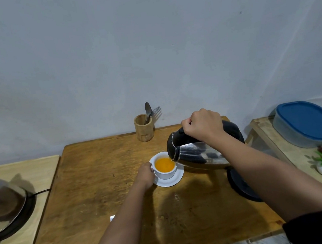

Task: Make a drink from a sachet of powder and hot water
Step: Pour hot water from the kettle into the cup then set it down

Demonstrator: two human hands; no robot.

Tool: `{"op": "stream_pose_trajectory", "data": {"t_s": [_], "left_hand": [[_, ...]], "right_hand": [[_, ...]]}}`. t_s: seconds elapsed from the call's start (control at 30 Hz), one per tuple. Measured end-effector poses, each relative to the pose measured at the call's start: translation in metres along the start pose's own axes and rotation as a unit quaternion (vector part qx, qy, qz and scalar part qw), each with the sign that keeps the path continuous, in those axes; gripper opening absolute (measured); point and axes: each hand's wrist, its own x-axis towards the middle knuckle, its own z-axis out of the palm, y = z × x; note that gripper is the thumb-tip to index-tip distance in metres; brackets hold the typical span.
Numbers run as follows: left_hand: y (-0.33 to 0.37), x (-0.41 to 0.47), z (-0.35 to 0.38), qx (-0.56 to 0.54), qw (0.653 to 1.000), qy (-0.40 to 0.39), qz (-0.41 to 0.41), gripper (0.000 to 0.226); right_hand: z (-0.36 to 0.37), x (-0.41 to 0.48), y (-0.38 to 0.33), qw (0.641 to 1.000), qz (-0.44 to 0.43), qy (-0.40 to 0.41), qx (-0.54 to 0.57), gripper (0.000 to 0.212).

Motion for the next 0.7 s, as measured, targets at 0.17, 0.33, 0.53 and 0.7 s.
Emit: {"op": "stream_pose_trajectory", "data": {"t_s": [0.17, 0.33, 0.53, 0.7], "left_hand": [[0.0002, -0.0006, -0.0010, 0.006, 1.000, -0.003, 0.004, 0.035], [0.0003, 0.0001, -0.0017, 0.005, 1.000, -0.003, 0.003, 0.034], [0.0004, 0.0005, -0.0018, 0.003, 1.000, -0.002, 0.010, 0.035], [-0.0001, 0.0006, -0.0021, -0.003, 1.000, -0.004, 0.012, 0.036]], "right_hand": [[0.0005, -0.0003, -0.0003, 1.000, 0.001, 0.000, -0.001, 0.039], [0.0001, -0.0001, -0.0010, 1.000, -0.002, -0.003, -0.005, 0.039], [-0.0011, 0.0001, -0.0013, 1.000, 0.002, 0.001, -0.013, 0.038], [-0.0012, 0.0005, -0.0015, 1.000, 0.001, 0.001, -0.011, 0.039]]}}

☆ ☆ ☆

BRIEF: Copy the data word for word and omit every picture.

EXERCISE ANSWER:
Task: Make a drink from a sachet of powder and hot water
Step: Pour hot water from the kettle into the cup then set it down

Demonstrator: two human hands; no robot.

Tool: `{"op": "stream_pose_trajectory", "data": {"t_s": [_], "left_hand": [[_, ...]], "right_hand": [[_, ...]]}}`. t_s: seconds elapsed from the call's start (control at 30 Hz), one per tuple. Measured end-effector poses, each relative to the pose measured at the call's start: translation in metres along the start pose's own axes and rotation as a unit quaternion (vector part qx, qy, qz and scalar part qw), each with the sign that keeps the path continuous, in those axes; gripper opening absolute (measured); point and axes: each hand's wrist, its own x-axis towards the middle knuckle, its own z-axis out of the palm, y = z × x; note that gripper is the thumb-tip to index-tip distance in metres; brackets hold the typical span.
Numbers run as follows: left_hand: y (-0.33 to 0.37), x (-0.41 to 0.47), z (-0.35 to 0.38), qx (-0.56 to 0.54), qw (0.653 to 1.000), qy (-0.40 to 0.39), qz (-0.41 to 0.41), gripper (0.000 to 0.226); right_hand: z (-0.36 to 0.37), x (-0.41 to 0.48), y (-0.38 to 0.33), qw (0.641 to 1.000), qz (-0.44 to 0.43), qy (-0.40 to 0.41), qx (-0.54 to 0.57), gripper (0.000 to 0.212).

Motion for the next 0.7 s, as measured, targets at 0.17, 0.33, 0.53 and 0.7 s.
Emit: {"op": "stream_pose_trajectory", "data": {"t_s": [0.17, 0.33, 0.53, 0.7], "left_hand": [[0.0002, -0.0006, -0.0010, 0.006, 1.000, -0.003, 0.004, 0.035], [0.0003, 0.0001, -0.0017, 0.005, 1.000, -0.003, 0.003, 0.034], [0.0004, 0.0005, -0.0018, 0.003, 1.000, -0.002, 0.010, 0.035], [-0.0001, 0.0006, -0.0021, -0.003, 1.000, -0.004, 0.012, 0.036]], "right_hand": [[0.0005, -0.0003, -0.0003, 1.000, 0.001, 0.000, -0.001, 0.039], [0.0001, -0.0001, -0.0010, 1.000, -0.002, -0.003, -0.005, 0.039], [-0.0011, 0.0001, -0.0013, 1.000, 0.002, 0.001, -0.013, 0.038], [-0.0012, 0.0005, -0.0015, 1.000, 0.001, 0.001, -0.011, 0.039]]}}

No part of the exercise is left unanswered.